His father is unclear. His mother was Elizabeth Douglas Teape (1782–1858).

He was born on 7 March 1830. He was educated at Glenalmond College in Perthshire. He then studied divinity at Trinity College, Dublin. He did postgraduate studies at Edinburgh Theological College and at Göttingen University in Germany.

He returned to Edinburgh as a deacon in 1853 but soon after went to Stirling to serve as a curate. He was ordained as a priest in 1854 and returned to Edinburgh in 1856 as chaplain to the Bishop of Edinburgh, Charles Terrot, based at St Mary's Episcopal Cathedral. His role as chaplain to the bishop ended on Terrot's death in 1872. Dean Montgomery did not continue the relationship. From 1857 till death he was incumbent at St Paul's Church at St John's Hill in the Canongate.

In 1866 he was living with his young family at 15 Findhorn Place in The Grange district in south Edinburgh. He appears to have remodelled the house in the later 19th century, greatly altering the attic level to add more rooms.
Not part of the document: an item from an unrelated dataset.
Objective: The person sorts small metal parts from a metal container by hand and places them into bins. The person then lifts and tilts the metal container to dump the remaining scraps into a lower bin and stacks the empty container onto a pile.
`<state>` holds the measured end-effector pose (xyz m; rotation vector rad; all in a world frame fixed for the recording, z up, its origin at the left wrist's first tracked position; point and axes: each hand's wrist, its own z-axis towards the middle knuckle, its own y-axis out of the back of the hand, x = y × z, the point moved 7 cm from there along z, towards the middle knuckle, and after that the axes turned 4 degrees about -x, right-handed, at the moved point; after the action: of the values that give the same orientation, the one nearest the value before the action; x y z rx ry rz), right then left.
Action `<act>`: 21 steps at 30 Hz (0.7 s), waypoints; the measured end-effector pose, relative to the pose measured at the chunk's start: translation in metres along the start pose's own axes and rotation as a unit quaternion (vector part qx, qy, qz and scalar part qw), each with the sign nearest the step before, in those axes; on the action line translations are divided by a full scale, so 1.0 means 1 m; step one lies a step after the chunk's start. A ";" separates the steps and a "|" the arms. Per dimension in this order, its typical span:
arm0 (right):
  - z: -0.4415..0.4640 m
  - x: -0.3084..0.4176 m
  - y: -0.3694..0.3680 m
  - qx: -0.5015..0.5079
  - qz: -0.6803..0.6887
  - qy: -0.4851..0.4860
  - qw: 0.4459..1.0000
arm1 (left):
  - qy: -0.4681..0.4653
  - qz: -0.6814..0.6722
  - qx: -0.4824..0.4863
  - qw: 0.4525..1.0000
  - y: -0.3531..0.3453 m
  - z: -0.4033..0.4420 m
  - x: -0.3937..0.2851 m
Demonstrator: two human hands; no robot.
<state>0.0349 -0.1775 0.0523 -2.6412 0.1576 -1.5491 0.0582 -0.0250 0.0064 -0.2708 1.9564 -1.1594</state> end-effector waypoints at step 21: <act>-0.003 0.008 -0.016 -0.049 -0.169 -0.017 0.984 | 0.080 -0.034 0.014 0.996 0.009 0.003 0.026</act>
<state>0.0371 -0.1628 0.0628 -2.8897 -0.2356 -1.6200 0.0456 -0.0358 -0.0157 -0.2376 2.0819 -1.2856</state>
In 1872 he was elected a Fellow of the Royal Society of Edinburgh. His proposer was Philip Kelland.

From 1885 onwards he lectured at the Institute for Complete Training of Lady Nurses.

He died at 15 Findhorn Place on 14 February 1905 and is buried with his wife and mother in New Calton Cemetery in Edinburgh, close to his mentor, Bishop Terrot.

==Family==

He married Mary Calder Marshall around 1865.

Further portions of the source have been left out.